I think it might be trickier for you since you want to keep bed sharing but I think you can keep the bedtime feed going if you want to, so long as you are firm about stopping nighttime feeds.

peepshow97 · 03/07/2022 07:21

@Carlichimp thank you.

I was considering doing the bedtime feed downstairs, and basically stopping that early morning feed completely so DS never gets fed in our bed so he stops associating it with milk.... but not sure if that will work.

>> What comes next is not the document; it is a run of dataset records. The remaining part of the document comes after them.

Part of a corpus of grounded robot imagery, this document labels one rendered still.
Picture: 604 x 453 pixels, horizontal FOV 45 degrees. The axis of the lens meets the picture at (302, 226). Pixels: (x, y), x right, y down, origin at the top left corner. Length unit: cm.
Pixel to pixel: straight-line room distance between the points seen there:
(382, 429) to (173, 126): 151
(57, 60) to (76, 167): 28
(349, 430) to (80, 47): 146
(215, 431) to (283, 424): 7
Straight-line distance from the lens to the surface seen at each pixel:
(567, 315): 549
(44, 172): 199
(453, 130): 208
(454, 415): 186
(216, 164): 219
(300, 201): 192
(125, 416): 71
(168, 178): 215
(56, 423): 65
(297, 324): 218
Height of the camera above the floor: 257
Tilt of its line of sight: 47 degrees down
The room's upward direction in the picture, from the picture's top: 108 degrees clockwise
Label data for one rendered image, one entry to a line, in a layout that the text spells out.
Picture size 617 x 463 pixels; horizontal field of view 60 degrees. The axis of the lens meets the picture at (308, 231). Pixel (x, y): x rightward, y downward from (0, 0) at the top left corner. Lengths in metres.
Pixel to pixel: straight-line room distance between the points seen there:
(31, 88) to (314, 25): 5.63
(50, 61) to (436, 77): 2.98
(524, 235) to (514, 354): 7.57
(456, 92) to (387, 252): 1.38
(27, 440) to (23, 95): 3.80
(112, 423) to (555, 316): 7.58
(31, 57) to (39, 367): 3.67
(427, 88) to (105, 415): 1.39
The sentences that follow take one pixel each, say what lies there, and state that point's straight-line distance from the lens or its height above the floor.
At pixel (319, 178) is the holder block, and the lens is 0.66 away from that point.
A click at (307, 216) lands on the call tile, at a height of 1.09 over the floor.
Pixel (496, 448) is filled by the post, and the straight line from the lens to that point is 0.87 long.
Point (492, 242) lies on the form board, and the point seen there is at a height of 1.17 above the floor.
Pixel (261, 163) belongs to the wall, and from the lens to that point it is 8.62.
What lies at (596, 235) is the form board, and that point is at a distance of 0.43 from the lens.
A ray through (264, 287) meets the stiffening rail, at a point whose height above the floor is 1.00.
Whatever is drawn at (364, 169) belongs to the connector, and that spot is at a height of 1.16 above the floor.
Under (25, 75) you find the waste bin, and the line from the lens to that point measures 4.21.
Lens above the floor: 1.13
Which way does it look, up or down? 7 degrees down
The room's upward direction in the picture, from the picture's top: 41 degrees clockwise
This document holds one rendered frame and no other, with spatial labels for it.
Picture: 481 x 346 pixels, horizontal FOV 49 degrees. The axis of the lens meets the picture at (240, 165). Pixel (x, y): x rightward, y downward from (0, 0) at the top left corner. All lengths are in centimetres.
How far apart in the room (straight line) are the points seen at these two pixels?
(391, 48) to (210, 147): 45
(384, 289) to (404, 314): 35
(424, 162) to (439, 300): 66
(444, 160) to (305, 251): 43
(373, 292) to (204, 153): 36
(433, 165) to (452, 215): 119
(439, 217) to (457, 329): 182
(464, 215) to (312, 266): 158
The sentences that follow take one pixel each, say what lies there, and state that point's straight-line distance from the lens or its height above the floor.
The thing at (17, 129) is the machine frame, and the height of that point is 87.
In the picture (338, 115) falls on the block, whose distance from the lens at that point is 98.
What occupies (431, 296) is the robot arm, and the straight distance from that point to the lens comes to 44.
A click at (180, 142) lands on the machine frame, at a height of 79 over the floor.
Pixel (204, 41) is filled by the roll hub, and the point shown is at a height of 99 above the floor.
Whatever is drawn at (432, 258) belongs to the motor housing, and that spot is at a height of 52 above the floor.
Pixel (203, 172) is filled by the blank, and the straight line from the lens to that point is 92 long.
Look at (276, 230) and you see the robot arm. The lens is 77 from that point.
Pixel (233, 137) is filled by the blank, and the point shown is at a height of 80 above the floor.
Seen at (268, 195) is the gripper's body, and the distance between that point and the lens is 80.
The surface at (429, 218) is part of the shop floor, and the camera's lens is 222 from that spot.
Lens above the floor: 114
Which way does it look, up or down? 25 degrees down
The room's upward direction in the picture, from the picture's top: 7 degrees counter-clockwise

Basically I want him to have a bedtime feed but I don't want to breastfeed him at any other time Grin it probably does sound unreasonable but that's just how I feel now.

OP posts:
MaryShelley1818 · 03/07/2022 07:29

Sippy cup of milk downstairs.
Milk with cereal for breakfast.

My 16mth old hasn't been fed in bed since she was a baby, bed is for sleeping.
Try and do a new routine....we obviously brush her teeth before bed and then Story. I still cosleep too and she quickly adapted to the new routine when we stopped bf and bottles.

Needthesun · 03/07/2022 07:36

Hey OP, my sympathies, sounds tough for you and your DH.

I’ve just recently finished breastfeeding my 2 yo and also fed her brother to 2 yrs.

What worked for me both times was to drop the night feed first, then the after nap feed and the last one to go was the first-thing-in-the-morning feed. That feed only happened when it was time to get up for the day no matter what time DD actually woke up.

from my experience, this is the age when the guys do have to step in in order to help night wean - my husband has been responsible for all night wakings for the last 9 months. Yes this means he got less sleep when DD was waking more, but I’d done about 15 months of all the night feeds so I didn’t feel too guilty!

In terms of the night feed, at 17 months there’s no real need for it? Unless you’re feeding to sleep? I always just give warm milk in a cup and DD drinks as much as she wants.

I strongly believe that there’s no right or wrong ways to do things - you have to listen to yourself and your baby’s needs. So don’t be forced to stop bf if you’re not ready!

Giraffesandbottoms · 03/07/2022 07:39

Do the Jay Gordon method during the night (cuddle her through her tears but no milk) and keep the bedtime feed. I did this with both mine (first fed to 3 and the second to 2). I think the bedtime feed is totally different to night time and they understand that “milk is for bedtime” and that’s it!